**TASK DESCRIPTION:** Gather each line of the entries below that includes "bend".

● ● ●

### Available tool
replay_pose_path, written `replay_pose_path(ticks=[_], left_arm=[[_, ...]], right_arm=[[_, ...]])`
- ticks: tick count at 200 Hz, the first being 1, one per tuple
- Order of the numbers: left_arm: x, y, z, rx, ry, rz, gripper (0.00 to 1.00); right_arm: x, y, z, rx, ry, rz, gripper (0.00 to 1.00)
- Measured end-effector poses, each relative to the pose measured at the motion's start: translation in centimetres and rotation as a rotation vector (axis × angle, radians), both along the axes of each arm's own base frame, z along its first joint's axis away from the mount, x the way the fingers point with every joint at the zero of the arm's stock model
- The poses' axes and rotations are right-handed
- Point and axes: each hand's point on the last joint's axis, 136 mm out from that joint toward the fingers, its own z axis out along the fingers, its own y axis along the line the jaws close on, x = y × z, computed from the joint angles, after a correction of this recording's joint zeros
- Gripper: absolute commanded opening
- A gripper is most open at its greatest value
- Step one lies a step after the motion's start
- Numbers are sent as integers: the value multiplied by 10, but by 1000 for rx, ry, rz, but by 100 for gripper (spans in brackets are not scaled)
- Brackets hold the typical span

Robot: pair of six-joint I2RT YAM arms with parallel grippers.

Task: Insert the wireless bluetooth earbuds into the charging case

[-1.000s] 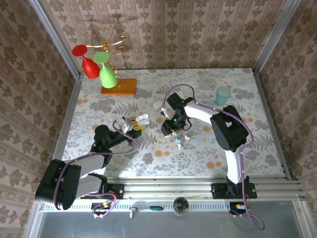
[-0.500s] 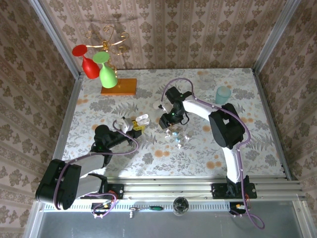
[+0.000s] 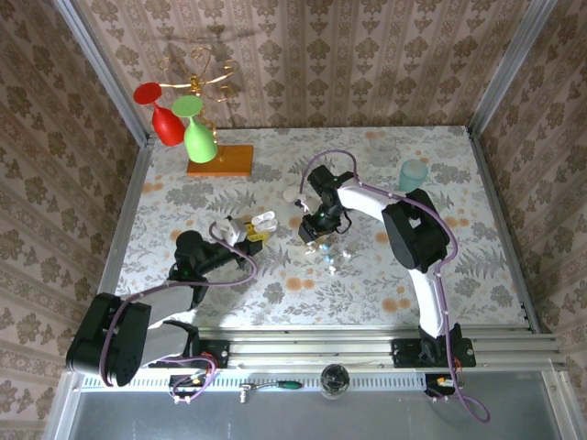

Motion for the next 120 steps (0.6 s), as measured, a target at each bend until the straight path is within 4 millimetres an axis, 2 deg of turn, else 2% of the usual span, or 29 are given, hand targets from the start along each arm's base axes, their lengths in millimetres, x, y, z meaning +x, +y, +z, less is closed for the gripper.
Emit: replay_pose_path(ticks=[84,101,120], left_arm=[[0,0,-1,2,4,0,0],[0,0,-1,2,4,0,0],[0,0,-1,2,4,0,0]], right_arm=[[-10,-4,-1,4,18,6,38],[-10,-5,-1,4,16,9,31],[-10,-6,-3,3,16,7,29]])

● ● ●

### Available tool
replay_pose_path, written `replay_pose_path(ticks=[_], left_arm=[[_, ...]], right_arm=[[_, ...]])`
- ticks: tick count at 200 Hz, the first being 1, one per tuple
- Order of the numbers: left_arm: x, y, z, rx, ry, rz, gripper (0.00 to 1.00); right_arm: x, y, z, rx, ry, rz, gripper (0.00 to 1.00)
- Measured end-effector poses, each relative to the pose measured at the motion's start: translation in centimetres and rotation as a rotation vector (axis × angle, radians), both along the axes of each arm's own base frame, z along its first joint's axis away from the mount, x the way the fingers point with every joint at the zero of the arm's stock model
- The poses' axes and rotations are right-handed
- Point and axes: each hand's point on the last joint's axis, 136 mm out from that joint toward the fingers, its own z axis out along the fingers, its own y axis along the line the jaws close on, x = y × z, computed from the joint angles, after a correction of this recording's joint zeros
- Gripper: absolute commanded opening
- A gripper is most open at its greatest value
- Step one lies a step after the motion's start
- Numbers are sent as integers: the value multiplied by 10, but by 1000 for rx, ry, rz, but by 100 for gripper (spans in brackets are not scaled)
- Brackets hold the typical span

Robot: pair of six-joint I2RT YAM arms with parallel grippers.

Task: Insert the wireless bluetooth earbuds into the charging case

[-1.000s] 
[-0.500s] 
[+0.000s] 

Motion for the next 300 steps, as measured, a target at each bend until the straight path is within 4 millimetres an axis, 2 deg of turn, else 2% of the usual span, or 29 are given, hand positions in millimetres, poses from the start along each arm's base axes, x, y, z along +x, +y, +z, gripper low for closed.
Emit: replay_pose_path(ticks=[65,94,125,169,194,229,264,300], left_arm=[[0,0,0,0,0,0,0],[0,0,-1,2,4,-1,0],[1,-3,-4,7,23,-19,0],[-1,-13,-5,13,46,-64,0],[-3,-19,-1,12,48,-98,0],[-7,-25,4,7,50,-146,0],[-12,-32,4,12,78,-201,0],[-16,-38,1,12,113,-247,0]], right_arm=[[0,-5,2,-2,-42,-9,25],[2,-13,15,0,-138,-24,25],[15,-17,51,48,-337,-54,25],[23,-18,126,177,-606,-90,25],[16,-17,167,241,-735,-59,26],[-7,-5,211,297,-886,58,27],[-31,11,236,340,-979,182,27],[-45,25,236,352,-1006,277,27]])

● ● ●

**SOLVED PROBLEM:**
Motion for the next 120 steps (0.6 s), as measured, a target at each bend until the straight path is within 4 millimetres an axis, 2 deg of turn, else 2% of the usual span, or 29 are given, hand targets from the start along each arm's base axes, their lengths in millimetres, x, y, z meaning +x, +y, +z, less is closed for the gripper.
Motion for the next 300 steps, as measured, a target at each bend until the straight path is within 4 millimetres an axis, 2 deg of turn, else 2% of the usual span, or 29 are given, hand positions in millimetres, poses from the start along each arm's base axes, x, y, z along +x, +y, +z, gripper low for closed.

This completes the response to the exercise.